The Times, 21 December 2006

Notebook

I read recently that Time Magazine are placing a mirror on the cover of their Person of the Year issue, presumably to convey that we are all 2006, or some such crap. I can’t help but think 2006 would be better summarised with a distorting mirror, like they have in fairgrounds. Because this was the year when everyone was in the wrong place, and it has to end now. Our New Year’s resolution should collectively be this: children will stop being adults, and we’ll stop being children.

Firstly, that means no wearing of fairy wings by anyone over the age of 12. An 8 year old blonde child in wings looks like a beautiful fairy. A group of women in their 30s in wings look like flying ants, only big. This scares everyone. In exchange, children will stop wearing adult clothes – buying cashmere for a baby is precisely the kind of behaviour that provokes revolution and guillotines. If you aren’t old enough to go to the dry-cleaners unaccompanied, you aren’t old enough to wear cashmere.

Secondly, people will accept that entertainment is not a babysitter. My stand-up show has an age restriction. This is because I swear like a trooper, and I don’t like to do it in front of children. Well, not since I left the teaching profession, anyway. I know that most 12 year olds could swear till even I blush, but I don’t like saying c*** in front of them, and most of an audience will get rightly huffy if I do. Only here’s the point, I’m not the one doing something wrong – I’m doing the same show I do every other night – but someone’s read the brochure and assumed I meant other people’s kids.
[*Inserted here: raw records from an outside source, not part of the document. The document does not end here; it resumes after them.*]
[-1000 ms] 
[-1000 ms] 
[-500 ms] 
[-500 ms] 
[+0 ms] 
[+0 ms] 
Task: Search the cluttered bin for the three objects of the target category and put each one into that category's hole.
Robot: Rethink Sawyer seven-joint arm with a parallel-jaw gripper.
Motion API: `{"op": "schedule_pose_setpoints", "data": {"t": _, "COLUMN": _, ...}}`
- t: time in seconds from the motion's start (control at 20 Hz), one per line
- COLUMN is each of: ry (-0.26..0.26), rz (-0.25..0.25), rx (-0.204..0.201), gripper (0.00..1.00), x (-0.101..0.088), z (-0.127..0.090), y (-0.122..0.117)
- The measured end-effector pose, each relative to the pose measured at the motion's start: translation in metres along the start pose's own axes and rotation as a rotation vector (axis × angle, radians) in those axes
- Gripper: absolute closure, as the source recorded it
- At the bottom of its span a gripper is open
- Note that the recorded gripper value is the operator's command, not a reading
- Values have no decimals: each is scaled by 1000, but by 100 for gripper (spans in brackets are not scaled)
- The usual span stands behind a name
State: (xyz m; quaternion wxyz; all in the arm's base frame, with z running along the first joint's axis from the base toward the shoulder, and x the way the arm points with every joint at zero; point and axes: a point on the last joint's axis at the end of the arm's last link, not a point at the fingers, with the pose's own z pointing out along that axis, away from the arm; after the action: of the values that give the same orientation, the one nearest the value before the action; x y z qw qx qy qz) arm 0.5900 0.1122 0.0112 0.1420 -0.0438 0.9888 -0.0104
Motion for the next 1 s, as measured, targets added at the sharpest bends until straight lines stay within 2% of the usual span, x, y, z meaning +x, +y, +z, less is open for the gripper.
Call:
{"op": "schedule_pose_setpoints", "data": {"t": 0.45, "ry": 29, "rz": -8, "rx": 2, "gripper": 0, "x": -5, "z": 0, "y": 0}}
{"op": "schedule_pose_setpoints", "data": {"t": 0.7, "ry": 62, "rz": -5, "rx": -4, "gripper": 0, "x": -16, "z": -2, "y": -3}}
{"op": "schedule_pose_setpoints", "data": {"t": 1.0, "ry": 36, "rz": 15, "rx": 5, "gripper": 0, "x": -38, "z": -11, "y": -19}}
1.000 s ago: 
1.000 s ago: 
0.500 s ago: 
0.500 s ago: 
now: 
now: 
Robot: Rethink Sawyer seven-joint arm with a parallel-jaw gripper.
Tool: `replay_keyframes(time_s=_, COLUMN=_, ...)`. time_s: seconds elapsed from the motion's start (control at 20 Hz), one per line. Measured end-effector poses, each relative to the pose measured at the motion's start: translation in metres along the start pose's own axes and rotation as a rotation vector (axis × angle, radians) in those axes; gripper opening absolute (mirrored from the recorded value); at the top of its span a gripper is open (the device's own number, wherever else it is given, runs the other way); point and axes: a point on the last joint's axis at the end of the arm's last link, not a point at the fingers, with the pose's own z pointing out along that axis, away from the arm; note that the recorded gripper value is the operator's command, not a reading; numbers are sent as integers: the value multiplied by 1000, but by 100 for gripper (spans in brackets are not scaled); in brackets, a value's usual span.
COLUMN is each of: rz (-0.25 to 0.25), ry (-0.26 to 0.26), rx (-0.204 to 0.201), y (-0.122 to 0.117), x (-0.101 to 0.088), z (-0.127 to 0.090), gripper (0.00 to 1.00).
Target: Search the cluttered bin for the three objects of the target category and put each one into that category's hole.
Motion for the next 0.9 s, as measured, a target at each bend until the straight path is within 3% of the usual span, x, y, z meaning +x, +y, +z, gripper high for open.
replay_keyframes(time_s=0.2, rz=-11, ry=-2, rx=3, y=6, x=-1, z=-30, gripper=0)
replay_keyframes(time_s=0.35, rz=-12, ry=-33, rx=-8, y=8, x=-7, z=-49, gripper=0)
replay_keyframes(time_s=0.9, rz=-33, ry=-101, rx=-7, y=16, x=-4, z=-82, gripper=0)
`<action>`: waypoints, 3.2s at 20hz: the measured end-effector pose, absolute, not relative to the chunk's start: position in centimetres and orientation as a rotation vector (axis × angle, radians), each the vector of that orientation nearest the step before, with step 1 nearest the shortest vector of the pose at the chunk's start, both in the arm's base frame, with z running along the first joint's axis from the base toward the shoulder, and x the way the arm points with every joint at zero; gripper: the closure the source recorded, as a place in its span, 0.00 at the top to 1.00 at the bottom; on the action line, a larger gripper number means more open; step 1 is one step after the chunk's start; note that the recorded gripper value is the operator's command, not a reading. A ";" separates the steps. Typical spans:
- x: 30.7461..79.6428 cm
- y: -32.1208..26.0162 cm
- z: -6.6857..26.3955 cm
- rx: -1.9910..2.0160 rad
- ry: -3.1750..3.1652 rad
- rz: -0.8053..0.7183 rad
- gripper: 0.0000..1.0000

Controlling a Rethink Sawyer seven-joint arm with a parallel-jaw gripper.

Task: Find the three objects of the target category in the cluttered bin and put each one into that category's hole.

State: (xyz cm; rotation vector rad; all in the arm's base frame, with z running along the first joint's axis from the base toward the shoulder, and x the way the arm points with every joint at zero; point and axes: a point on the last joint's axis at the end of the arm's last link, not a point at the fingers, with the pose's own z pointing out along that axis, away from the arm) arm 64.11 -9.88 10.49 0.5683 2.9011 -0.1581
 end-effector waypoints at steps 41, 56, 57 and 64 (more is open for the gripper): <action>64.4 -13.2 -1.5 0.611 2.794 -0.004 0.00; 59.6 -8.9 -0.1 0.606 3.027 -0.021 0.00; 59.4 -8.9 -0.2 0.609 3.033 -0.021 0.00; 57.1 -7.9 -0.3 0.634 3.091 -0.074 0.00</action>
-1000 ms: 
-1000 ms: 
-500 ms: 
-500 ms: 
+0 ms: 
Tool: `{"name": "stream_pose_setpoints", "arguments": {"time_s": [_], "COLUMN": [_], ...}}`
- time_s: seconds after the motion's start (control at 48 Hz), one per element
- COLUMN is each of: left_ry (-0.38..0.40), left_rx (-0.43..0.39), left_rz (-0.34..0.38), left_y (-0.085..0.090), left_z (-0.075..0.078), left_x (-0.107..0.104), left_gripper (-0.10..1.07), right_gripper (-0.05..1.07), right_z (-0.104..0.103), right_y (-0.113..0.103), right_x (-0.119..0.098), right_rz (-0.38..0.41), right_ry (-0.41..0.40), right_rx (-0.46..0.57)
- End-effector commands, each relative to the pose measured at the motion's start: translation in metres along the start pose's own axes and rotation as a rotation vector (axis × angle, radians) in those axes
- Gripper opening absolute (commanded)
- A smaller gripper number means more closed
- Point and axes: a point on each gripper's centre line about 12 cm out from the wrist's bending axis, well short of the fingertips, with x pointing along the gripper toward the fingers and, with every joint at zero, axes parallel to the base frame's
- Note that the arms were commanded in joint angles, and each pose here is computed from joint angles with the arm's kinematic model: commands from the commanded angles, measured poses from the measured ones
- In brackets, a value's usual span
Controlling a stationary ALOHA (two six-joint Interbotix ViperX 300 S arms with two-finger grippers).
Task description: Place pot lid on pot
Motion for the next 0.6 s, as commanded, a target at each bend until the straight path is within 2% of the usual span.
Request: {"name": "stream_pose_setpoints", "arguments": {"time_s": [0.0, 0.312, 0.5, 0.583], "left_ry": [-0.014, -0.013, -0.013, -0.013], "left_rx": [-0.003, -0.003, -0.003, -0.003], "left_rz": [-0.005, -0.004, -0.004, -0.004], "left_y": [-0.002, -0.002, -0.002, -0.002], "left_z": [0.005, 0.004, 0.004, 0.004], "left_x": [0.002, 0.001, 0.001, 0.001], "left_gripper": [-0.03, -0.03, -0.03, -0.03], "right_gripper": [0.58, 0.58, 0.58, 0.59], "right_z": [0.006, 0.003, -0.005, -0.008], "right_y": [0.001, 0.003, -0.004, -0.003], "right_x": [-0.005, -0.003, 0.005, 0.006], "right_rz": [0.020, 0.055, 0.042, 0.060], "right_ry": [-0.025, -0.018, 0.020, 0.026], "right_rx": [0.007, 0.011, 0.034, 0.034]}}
This year someone tried to bring in a baby. A real live baby, to a stand-up gig, at night. Night, the time when I am given to understand that babies are usually asleep. A small child at a stand-up gig, or a dinner party, come to that, is precisely as creepy as a 56 year old man hanging around a kids’ playground. Go away.

Thirdly, in particular, 12a films are not a babysitter. 12a means a particularly hardy 10 year old might enjoy it, and you might want to take them. What it doesn’t mean is that 200 people have paid £9 to hear a toddler wail through Casino Royale. I don’t hate children, or parents, I quite like ‘em: the problem isn’t the child, or the film, it’s that one of them is in the wrong place. If I were 18 months old, I would cry at the sheer noise of the cinema, let alone the stench of old popcorn, the chill of the air-conditioning, and the plot twist of The Prestige.

Here’s the deal - if children stop coming to my gigs, I won’t go to their houses and steal their Charlie and Lola DVDs, after distracting their parents with kirsch (or bad ribena, as it’s known in my house). This is called a compromise, and you grow into them. And if babies continue trying to inveigle their way in to dinner parties, I shall only let them in if they pay tax, can’t afford a house, and like olives. That should sort the men from the boys.